Defensive Programming for an Unreliable Financial API
This is one of the most difficult APIs I’ve ever had to work with, but it was satisfying to overcome the technological challenges of the endpoint(s) being unreliable. This real-time financial REST API is continuously called with data consumed around the clock but is prone to all kinds of server trouble: downtime, illogical errors, OAuth failures, server IP changes, rate-limiting, soft IP bans, and more. The API sink server must never crash or else one-shot data1 could be missed and lost forever.
Challenges:
- Rate limit of 20 calls/s, 15,000/hour
- Auth token exchange every 30 minutes
- API endpoint changes every night
- Servers go down for maintenance at different times
- Excessive rate limit violations result in a soft IP ban
- The auth server goes down nightly as well
- Easy to create a 400-error (bad request)
- Too many bad requests result in a soft IP ban
- Server errors could be: 50x, 401, 302, SSL handshake, timeouts, and DNS resolution errors
- Response bodies are usually around 2MB (no GZip enabled)
- The API sink server must never crash
The scenario:
This API is to be called continuously every day, every week.
The given API has a strict rate limit of 20 calls per second, 15,000 calls per hour, and auth token renegotiation every 30 minutes. Additionally, the API endpoint changes randomly every night, the servers go down for hours for maintenance semi-randomly, and if the rate limit is exceeded too often then the calling IP gets banned for the day. Finally, the auth server to renew the private token goes down at night as well, so if the renewal chain is broken then it needs to be reinitialized manually. The current auth token may be revoked at any time.

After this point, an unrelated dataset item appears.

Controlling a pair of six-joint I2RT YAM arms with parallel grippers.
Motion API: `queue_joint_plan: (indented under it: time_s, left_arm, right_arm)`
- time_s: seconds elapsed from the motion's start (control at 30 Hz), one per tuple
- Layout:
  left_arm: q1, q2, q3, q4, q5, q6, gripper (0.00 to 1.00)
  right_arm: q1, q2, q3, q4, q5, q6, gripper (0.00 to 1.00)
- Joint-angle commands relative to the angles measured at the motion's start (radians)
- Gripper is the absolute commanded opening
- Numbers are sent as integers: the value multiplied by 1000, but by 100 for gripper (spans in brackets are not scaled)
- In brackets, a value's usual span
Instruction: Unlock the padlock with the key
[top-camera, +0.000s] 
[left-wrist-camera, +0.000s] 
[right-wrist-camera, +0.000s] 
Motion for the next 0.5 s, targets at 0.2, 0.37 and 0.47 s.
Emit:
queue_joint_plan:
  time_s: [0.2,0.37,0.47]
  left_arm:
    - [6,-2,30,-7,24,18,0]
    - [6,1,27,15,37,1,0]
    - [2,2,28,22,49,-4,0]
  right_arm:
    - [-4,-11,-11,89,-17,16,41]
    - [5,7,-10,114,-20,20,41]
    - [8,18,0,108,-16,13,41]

Once all the above is overcome, then the data needs to be requested carefully. Date ranges for historical data can be supplied. If we go too far in the past, then we get a 400 Bad Request error. If we go within range, but no data is found, then it is a 404 Not Found error. Too many 400-errors results in an IP ban for the day. Allowed date ranges for different REST queries are undocumented.
Additionally, server errors take the form of 50x errors, 401 errors, 302 redirects to error pages, SSL handshake errors, timeouts, and DNS name not resolved errors. There is no consistent way to determine if the API/auth server is down.
When all the above is working, the response body to each request may be around 2MB of uncompressed JSON as the API vendor does not want to enable GZip compression due to CPU overhead.
Design considerations:
What do we need to implement to successfully interact with this sensitive API?
- Database read/write concurrency
- Multi-threaded network requests
- Dynamic rate limiting
- Automatic VPN hopping
- Automatic token exchange
- Discover allowed date ranges
- Sink up to 60MiBps
- Back-off on server/network trouble
- Detect auth server trouble
- Manually introduce the first token
- Extensive logging
- Crash resilience
How challenges were overcome:
- Rate limiting – Use a network interceptor to issue permits (and threads) at the prescribed rate. Run at full throttle until there are only a few hundred calls remaining for the hour and adjust the rate. Reset the rate when the hour has elapsed.
- Token exchange – When a 401 unauthorized header is received, or the token has only a few seconds remaining, block all network requests and exchange the token.
- Back-off – On the first signs of wire trouble (timeouts, 50x errors) back off the number of network threads to a single thread to probe the servers. Increase the threads when connectivity resumes.
- Allowed date ranges – Manual trial and error. Store the results in some limits class as constants.
- Introduce the first token – Request the initial token on the CLI. After a timeout, check a private Slack channel for the auth token and mark it as read.
- VPN hopping – On tell-tale errors, change the VPN server via a shell command to the server running OpenVPN.
- Handle 60MiBps – Have a USB2 or better storage sink. Here, HDDs are better suited than SSDs.
- Extensive logging – Combine Logback with a Slack handler, create dedicated Slack channels, and assign log levels to each channel. Eventually, this could transition to a service like Sentry.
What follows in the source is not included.